Friday, October 15, 2010

A Match Made In Heaven...

Or possibly hell.

Medical school works like this: the first two years you sit in a classroom and cram every piece of medical knowledge you'll never possibly remember into your brain and pray it sticks. Then you take the Test-that-must-not-be-named and pray you pass. And then you stick around town for two more years and hang out in different parts of the hospital and learn the actual medicine from real doctors who ask you random questions about biochemistry and then point and laugh when you can't remember all the steps of the Krebs cycle. And then you pray they give you a diploma and you get to pretend to be a real doctor.

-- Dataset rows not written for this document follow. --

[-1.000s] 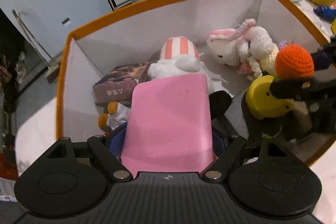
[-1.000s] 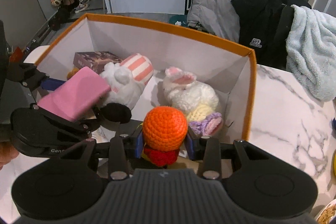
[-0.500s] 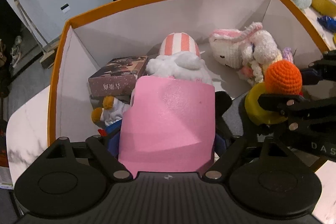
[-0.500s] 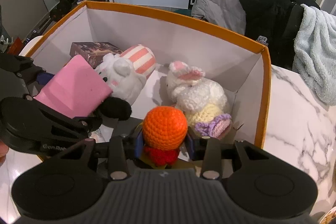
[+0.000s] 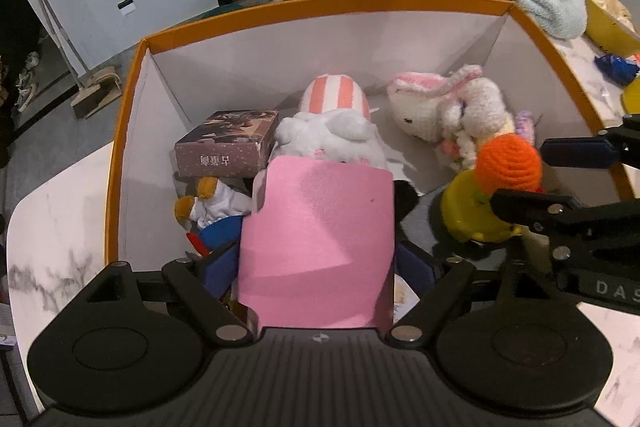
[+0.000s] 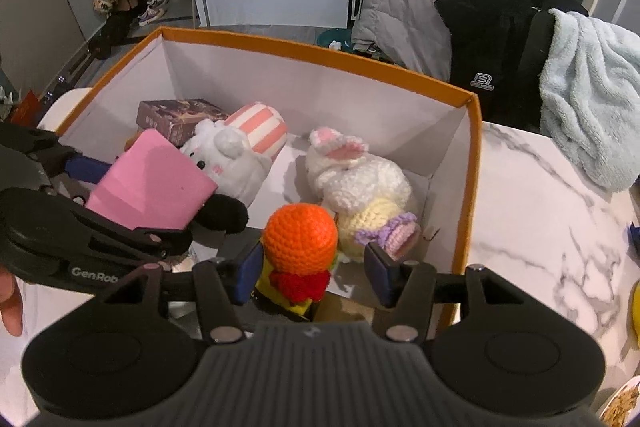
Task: Organize objects
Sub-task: 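Lower the wallet into the box with left tool while right tool lowers the ball inside, then open both tools to release the wallet and ball, then hold above the box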
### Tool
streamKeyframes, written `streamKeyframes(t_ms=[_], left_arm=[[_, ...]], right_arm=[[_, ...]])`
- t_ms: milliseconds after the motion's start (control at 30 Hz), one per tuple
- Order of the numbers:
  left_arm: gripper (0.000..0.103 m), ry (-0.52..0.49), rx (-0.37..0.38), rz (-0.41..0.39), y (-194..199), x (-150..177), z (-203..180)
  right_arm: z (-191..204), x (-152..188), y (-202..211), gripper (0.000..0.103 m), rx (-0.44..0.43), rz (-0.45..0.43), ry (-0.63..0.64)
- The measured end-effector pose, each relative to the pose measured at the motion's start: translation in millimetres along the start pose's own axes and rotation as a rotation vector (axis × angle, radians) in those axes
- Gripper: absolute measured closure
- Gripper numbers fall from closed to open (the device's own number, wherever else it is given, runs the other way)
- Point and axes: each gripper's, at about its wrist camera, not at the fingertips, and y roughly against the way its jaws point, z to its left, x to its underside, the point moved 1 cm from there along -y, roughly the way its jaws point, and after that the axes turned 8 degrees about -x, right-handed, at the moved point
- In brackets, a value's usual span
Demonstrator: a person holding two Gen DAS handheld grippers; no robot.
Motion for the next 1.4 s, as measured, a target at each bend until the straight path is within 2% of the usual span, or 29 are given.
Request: streamKeyframes(t_ms=[567,700,867,1067,1200,1400], left_arm=[[0.003,0.084,0.022,-0.091,55,3,-5],[0.003,0.138,0.046,-0.109,71,6,-5],[0.002,0.165,0.013,-0.113,86,10,-10],[0.0,0.204,-0.032,-0.106,98,13,-10],[0.0,0.246,-0.019,-0.102,100,15,-2],[0.0,0.245,-0.03,-0.124,105,18,2]], right_arm=[[-5,10,40,0.044,-0.008,-0.055,-0.043],[-7,14,55,0.041,-0.022,-0.077,-0.088],[-5,21,71,0.036,0.005,-0.072,-0.136],[-4,24,85,0.035,0.019,-0.078,-0.161],[-1,20,93,0.028,0.04,-0.087,-0.147],[5,16,99,0.025,0.067,-0.09,-0.127]])
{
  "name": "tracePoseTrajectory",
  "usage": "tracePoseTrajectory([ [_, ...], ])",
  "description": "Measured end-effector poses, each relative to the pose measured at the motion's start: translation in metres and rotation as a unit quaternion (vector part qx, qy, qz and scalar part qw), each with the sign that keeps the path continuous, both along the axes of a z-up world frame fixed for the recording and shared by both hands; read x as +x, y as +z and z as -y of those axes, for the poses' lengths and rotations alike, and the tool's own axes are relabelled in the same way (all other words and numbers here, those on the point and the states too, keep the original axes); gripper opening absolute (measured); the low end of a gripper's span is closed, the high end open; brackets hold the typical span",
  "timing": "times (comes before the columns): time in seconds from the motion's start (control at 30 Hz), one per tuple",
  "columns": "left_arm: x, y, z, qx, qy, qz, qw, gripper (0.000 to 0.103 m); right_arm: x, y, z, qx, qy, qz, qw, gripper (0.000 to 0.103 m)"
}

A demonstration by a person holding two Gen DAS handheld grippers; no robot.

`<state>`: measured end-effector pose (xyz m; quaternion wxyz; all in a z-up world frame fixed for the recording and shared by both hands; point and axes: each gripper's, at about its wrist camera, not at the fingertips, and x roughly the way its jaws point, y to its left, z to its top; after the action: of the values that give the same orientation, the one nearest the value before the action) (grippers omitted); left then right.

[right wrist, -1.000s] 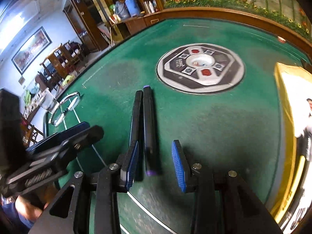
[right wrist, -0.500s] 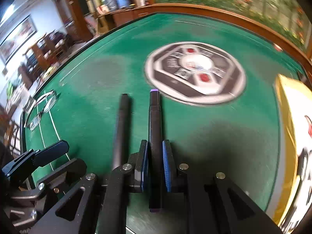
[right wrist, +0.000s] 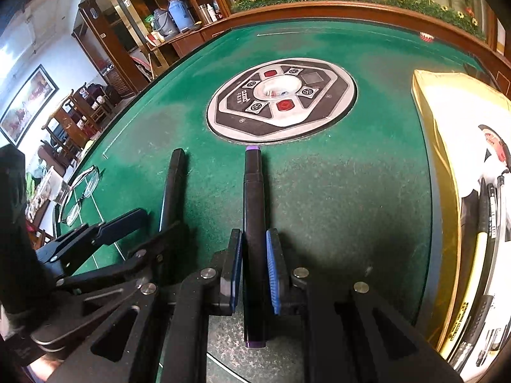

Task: Organize rigid objects
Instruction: 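Grasp a purple-capped black marker with the right tool while the left tool grasps another, then carry both black markers over the tray and lower them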

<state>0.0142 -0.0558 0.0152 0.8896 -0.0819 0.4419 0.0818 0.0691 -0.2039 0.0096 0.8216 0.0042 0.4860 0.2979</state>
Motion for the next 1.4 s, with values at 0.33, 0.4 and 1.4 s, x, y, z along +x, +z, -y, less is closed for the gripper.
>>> tracePoseTrajectory([
  [0.33, -0.003, 0.001, -0.026, -0.008, -0.016, -0.004, 0.9998, 0.015, -0.003, 0.000, -0.004, -0.006, -0.003, 0.008, 1.000, 0.014],
  [0.4, -0.002, 0.001, -0.020, 0.016, -0.028, -0.010, 0.9994, 0.016, -0.003, 0.000, -0.006, -0.010, -0.001, 0.012, 1.000, 0.014],
  [1.4, -0.018, 0.044, 0.002, -0.008, -0.047, 0.051, 0.9975, 0.015, 0.004, 0.029, 0.033, 0.074, -0.030, 0.015, 0.997, 0.014],
])
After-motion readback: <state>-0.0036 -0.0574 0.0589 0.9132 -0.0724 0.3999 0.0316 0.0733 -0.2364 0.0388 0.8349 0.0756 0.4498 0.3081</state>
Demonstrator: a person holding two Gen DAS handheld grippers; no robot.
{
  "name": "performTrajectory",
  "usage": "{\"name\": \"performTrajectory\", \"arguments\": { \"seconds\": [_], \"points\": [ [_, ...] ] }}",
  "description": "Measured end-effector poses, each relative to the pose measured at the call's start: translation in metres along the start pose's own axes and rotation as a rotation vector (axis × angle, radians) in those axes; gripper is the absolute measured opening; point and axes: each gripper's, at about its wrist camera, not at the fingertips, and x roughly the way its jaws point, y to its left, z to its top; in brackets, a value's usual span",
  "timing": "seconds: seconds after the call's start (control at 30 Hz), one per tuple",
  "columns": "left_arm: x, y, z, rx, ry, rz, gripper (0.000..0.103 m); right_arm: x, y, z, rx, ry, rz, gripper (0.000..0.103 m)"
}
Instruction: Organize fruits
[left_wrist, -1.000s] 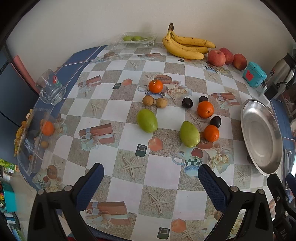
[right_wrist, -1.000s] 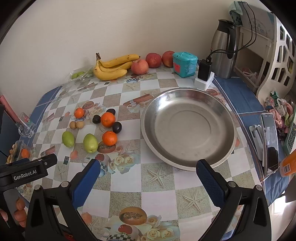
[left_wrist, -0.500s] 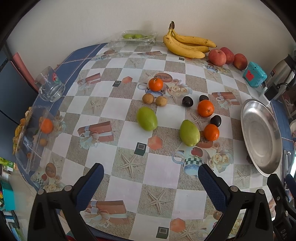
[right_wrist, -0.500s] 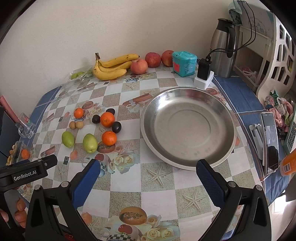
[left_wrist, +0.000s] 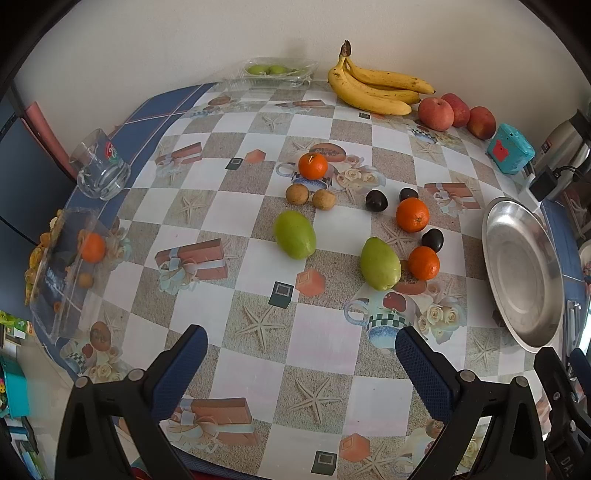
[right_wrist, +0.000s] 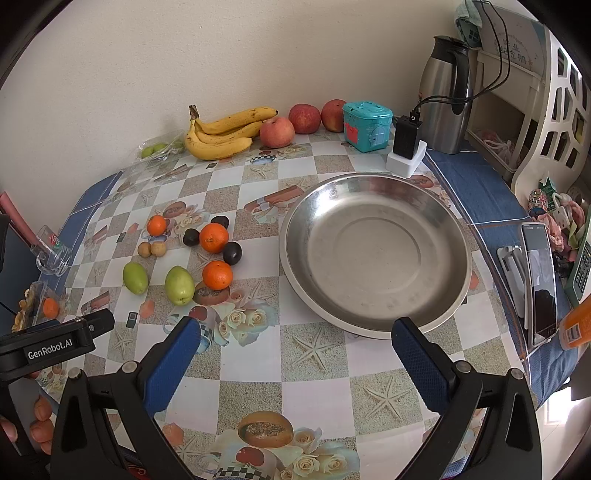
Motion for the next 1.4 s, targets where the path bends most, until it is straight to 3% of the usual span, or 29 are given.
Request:
{"name": "performTrajectory", "arguments": {
  "seconds": [1.4],
  "points": [
    [0.0055,0.0032,-0.0025,-0.010,0.014,-0.007,0.103,0.0012,0.0010,0.0015,-0.001,0.004,0.000,0.103]
  ]
}}
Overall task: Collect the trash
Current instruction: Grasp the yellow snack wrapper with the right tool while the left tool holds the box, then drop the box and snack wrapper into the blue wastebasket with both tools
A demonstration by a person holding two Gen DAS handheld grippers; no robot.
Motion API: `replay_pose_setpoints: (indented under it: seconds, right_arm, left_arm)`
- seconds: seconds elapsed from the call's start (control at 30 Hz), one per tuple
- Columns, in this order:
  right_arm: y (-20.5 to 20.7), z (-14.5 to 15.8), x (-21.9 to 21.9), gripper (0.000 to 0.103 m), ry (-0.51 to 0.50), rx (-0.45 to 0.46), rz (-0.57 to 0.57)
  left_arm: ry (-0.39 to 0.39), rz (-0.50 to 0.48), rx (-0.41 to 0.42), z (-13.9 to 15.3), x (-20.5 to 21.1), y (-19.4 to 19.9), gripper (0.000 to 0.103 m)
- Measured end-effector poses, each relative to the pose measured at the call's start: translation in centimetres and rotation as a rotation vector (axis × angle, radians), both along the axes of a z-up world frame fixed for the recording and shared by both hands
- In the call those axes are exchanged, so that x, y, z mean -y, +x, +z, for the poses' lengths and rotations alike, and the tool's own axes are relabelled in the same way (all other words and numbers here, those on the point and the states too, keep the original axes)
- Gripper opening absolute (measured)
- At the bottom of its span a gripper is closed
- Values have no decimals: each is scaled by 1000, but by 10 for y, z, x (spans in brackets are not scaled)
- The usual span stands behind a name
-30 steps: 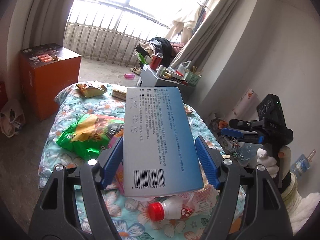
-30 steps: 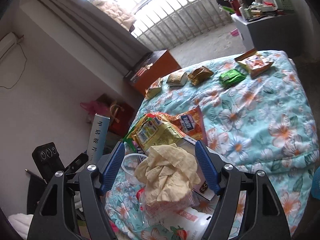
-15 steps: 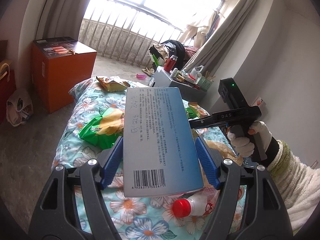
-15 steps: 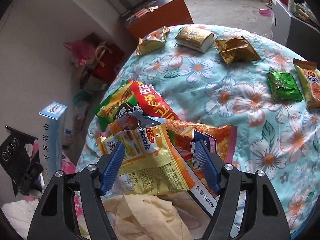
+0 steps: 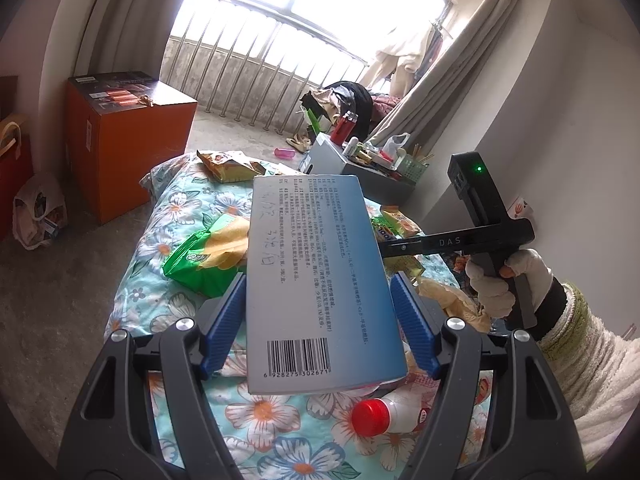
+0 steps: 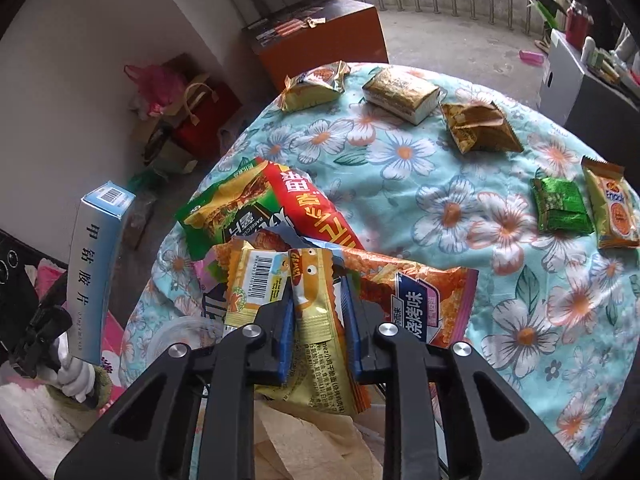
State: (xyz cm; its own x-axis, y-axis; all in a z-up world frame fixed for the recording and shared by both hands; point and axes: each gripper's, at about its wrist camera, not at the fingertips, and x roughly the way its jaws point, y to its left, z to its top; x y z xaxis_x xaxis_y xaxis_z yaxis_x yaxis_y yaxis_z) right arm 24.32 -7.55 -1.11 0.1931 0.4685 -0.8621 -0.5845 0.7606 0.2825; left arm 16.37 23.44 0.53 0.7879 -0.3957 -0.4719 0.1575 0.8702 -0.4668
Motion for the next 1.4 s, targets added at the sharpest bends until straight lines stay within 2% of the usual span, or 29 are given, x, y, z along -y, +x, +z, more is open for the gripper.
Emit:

This isn't quite how it works at my school because the town where my school is located is so small it doesn't even have a Target. However, it does somehow manage to have about 200 hundred churches. And a man in a motorized wheelchair that drives down the middle of the street clutching his beer in one hand and a cigarette in the other. And a movie theater that only takes cash. And about 15 thousand blinking stop lights. It's too small to be a country, but too big to be an insane asylum. That's my favorite Civil War quote (yes, I have a favorite Civil War quote, I am such a nerd). Some congressman said that about South Carolina when it seceded from the Union and it totally applies to this town. This place kind of reminds me of Stars Hollow from Gilmore Girls, except there's more rednecks and less Kirk, which makes it infinitely less charming.

Anyway, because my town is small, the hospital is small, and cannot support 300+ medical students at a time. So hospitals all over the country have agreements with our school to take us for the last two years and teach us some medicine.

Thank goodness, because I will do just about anything to get out of this place. Suffice it to say that getting out of here means not having to deal with surprise dress codes, and not having to see the majority of the people in my class every day, and not having to stop at 15 stop lights in the mile from my house to the school.
Man, I just read that over again, and I sound like Scrooge and the Grinch all rolled into one, but I think that's mostly because I left school last night at 1 am and returned at 6 am this morning, which means that I never actually saw the sun yesterday. And then I checked my inbox to find an email from the Dean that encouraged me to enjoy the nice day outside and to remember it when I'm stuck in the hospital on night call and will never see the sun again. Way to rub salt in my wounds.

Somehow this post started out about the match and mutated into 10 Things I Hate About You, not unlike cancer cells. This post is metastasizing.

The Match is officially on Monday. I get to pick 6 places that I'm interested in them and I rank them 1 to 6 (imagine that). We can write a letter to our number one choice telling them how awesome we are and how much they should want to choose us. The medical term for this is Kissing Ass. The hospitals have the ability to choose up to half of their spots before the match based on these letters. If you're chosen based on your letter, you're taken out of the match. The match is then calculated by some fancy computer program that randomly assigns everybody else to the highest rankings it can.

I think the hospitals have already made their choices based on the letters, which means that I could already be placed and I don't even know. The suspense is killing me. I think this process is giving me even more gray hair than medical school in general is doing.

Here's the kicker of all this. I'm either going to get my first choice or I'm going to go unmatched. Which would be very very bad. Because then the only options would be Arizona (where I will melt like the Wicked Witch of the West) or a little town in the boot-heel of Missouri that is rumored to still have white-only restaurants. I cannot spend the next two years in a town that is responsible for Missouri beings a Slave State (Jeeze, another Civil War reference. Sorry, I need to put my major to use somehow). I need a Target. Or at the very least a speed limit above 30 mph.

Suffice it to say that this process cannot end soon enough and I really need to get my first choice. The odds are fairly good that I'll get it, but I've learned that there are no guarantees in medicine education. At least at this school. And there's no crying in baseball, but there is crying in medical school. Especially if I'm unmatched.

At least I'll know by Tuesday, whatever happens. I promise to tell you where I'm going. If I'm still alive on Tuesday.

I forgot to mention the craziest part about all of this! After the match, there's a trading season where students can switch spots with someone. And people will pay to get the spot the want. Like $7,000 kind of paying. If I didn't get my top spot and someone wanted my spot, I would totally switch for that kind of money. I could use all that extra cash to pay for the Tests-that-must-not-be-named because they are expensive. I am paying good money to be tortured. Lovely.

You know, the "Mad" in Diary of a Mad Med Student originally meant angry, but I'm pretty sure it's more of the Alice in Wonderland's Mad Hatter version of the word now.